*What is required*
Word for word, output the data, with none of its pictures.

*Data excerpt*
- - - -

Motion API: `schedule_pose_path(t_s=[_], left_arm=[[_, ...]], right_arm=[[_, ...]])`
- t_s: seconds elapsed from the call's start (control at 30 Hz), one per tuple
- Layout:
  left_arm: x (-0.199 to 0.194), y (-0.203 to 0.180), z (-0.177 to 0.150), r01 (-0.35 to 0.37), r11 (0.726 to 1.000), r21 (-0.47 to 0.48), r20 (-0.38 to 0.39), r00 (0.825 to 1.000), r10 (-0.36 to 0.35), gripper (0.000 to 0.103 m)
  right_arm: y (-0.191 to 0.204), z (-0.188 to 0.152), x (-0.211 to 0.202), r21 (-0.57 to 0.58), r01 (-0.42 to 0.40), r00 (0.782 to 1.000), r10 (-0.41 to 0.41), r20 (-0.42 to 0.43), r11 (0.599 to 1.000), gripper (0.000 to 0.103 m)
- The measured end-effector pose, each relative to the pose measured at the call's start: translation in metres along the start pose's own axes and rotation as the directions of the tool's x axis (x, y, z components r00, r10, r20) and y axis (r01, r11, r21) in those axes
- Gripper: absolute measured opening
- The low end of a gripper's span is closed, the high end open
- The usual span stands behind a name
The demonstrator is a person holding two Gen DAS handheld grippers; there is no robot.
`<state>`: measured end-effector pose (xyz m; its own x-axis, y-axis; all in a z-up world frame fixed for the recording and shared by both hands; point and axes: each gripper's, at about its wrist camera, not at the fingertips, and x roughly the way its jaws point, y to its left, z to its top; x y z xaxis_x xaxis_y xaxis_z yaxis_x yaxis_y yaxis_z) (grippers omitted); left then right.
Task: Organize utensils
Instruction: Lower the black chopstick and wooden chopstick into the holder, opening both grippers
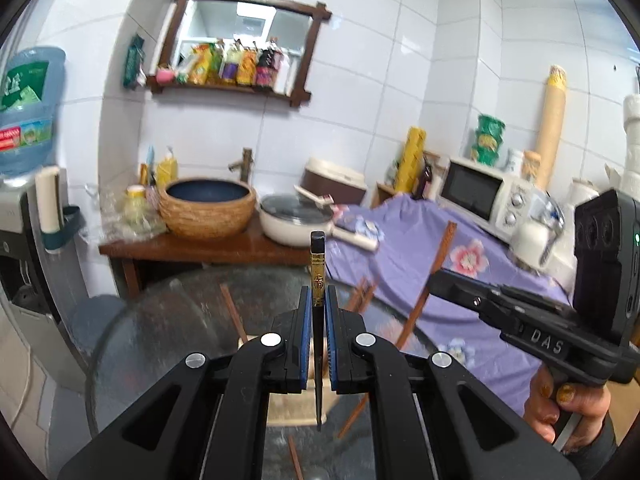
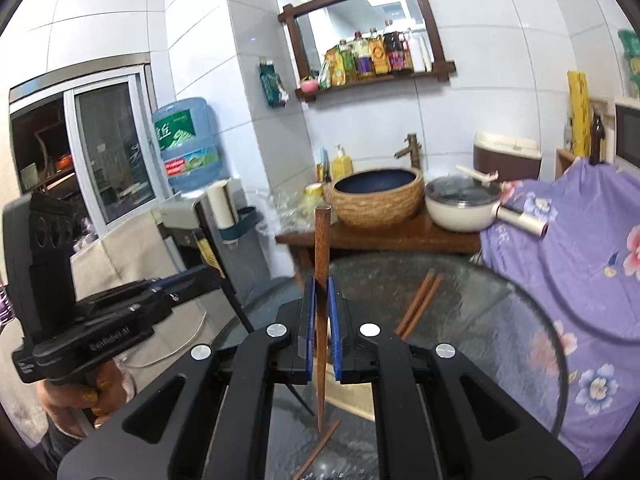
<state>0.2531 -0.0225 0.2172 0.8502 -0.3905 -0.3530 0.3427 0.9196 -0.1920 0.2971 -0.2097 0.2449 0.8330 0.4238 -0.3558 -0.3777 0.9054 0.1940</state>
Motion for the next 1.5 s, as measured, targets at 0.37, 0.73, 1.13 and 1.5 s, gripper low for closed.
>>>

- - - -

*Written solution*
Motion API: `schedule_pose_path(t_s=[_], left_arm=[[_, ...]], right_arm=[[_, ...]])`
- t_s: seconds elapsed from the call's start (control at 30 Hz), one per tuple
- Layout:
  left_arm: x (-0.199 to 0.194), y (-0.203 to 0.180), z (-0.177 to 0.150), r01 (-0.35 to 0.37), r11 (0.726 to 1.000), r21 (-0.47 to 0.48), r20 (-0.38 to 0.39), r00 (0.825 to 1.000), r10 (-0.36 to 0.35), gripper (0.000 to 0.103 m)
  right_arm: y (-0.191 to 0.204), z (-0.188 to 0.152), x (-0.211 to 0.202), r21 (-0.57 to 0.58), r01 (-0.42 to 0.40), r00 (0.782 to 1.000), r10 (-0.41 to 0.41), r20 (-0.42 to 0.43), r11 (0.599 to 1.000), gripper (0.000 to 0.103 m)
- The measured end-effector pose, each relative to the pose measured at the call's start: translation in metres along the start pose's own axes and rotation as the directions of the tool's x axis (x, y, z components r00, r10, r20) and y axis (r01, r11, r21) in those axes
- Gripper: absolute measured opening
- The low end of a gripper's span is closed, the high end open
- The usual span stands behind a name
The demonstrator is a person holding two Gen DAS handheld grippers; there is no robot.
`<state>`: measured end-effector pose (xyz m; its own x-axis, y-axis; all in a z-up world frame fixed for the recording and shared by both hands; point and axes: each gripper's, at about its wrist camera, not at the fingertips, and x roughly the way its jaws point, y to its left, z to its top; x y z xaxis_x xaxis_y xaxis_z yaxis_x yaxis_y yaxis_z) (grippers omitted); left then right.
Task: Organize utensils
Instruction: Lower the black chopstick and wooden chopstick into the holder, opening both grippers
<state>0.2531 -0.0225 0.2172 0.8502 -0.3905 -0.3530 0.3427 0.9196 -0.1920 0.2971 -0.2097 0.2449 0.8330 0.4238 -0.3558 -0.3777 0.9054 0.1940</state>
Motion for the next 1.5 s, as measured, targets at 0.37, 0.73, 1.13 and 1.5 s, gripper low for closed.
>>>

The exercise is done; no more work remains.